Start of Supplied data
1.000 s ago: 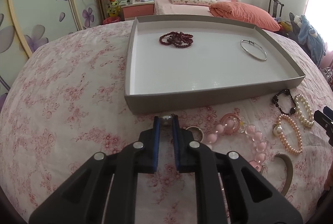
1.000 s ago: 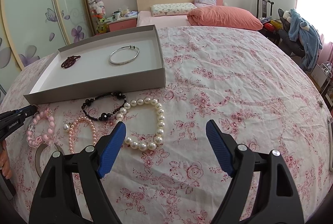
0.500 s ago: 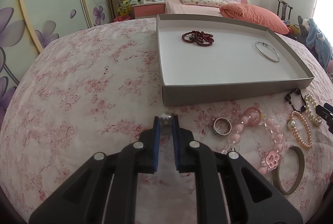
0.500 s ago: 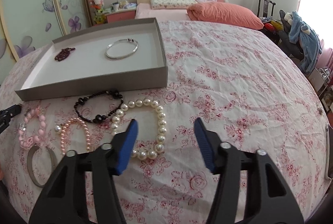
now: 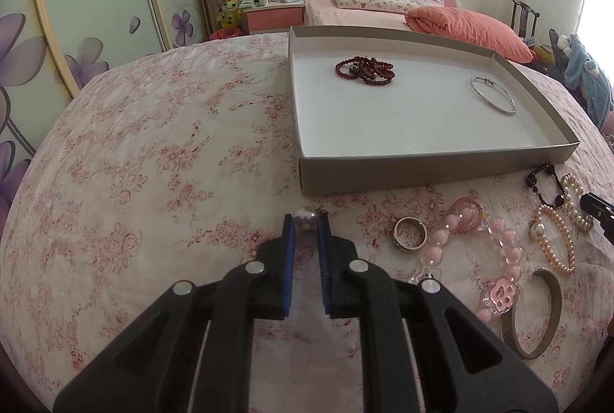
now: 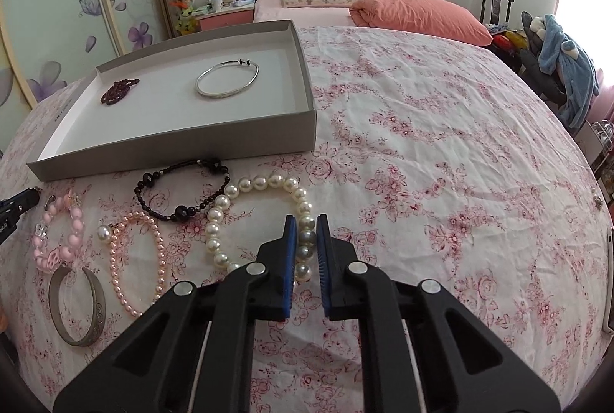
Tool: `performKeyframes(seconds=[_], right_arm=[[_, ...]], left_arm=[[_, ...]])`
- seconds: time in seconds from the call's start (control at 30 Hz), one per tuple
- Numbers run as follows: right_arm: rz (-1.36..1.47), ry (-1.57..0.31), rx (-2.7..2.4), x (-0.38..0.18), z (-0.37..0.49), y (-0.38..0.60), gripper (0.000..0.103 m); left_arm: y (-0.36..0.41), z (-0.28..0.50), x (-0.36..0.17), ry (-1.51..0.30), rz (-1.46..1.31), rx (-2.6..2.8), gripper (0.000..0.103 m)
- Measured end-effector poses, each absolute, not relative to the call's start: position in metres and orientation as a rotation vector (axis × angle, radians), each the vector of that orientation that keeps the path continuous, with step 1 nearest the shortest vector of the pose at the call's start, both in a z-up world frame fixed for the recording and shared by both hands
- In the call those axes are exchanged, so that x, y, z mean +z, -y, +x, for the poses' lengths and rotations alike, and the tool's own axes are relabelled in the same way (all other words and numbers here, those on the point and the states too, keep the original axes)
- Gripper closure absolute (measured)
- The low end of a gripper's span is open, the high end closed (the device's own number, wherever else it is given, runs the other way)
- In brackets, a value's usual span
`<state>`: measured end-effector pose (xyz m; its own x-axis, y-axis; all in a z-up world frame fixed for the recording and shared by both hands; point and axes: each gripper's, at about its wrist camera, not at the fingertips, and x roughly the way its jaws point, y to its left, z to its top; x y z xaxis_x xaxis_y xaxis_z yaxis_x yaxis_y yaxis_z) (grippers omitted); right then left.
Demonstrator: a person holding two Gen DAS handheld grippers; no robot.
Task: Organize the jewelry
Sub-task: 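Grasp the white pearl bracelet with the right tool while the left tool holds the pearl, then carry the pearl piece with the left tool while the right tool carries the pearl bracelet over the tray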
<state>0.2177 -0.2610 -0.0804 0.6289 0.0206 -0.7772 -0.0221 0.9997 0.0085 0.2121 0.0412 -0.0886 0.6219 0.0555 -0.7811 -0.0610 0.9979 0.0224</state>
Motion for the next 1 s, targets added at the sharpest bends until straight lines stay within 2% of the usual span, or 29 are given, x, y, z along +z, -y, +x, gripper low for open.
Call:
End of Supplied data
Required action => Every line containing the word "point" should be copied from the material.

Written solution =>
- In the call those axes are exchanged, so that x, y, z mean +z, -y, +x, for the poses' lengths and rotations alike, and the tool's own axes are relabelled in the same way (all other words and numbers here, those on the point and the states too, keep the original axes)
`<state>`: measured end-effector pose (xyz m; its own x-axis, y-axis; all in a z-up world frame fixed for the recording and shared by both hands; point and axes: each gripper's, at about its wrist camera, not at the fingertips, and x roughly the way its jaws point, y to its left, z to its top; x y z xaxis_x xaxis_y xaxis_z yaxis_x yaxis_y yaxis_z) (grippers omitted); right then left.

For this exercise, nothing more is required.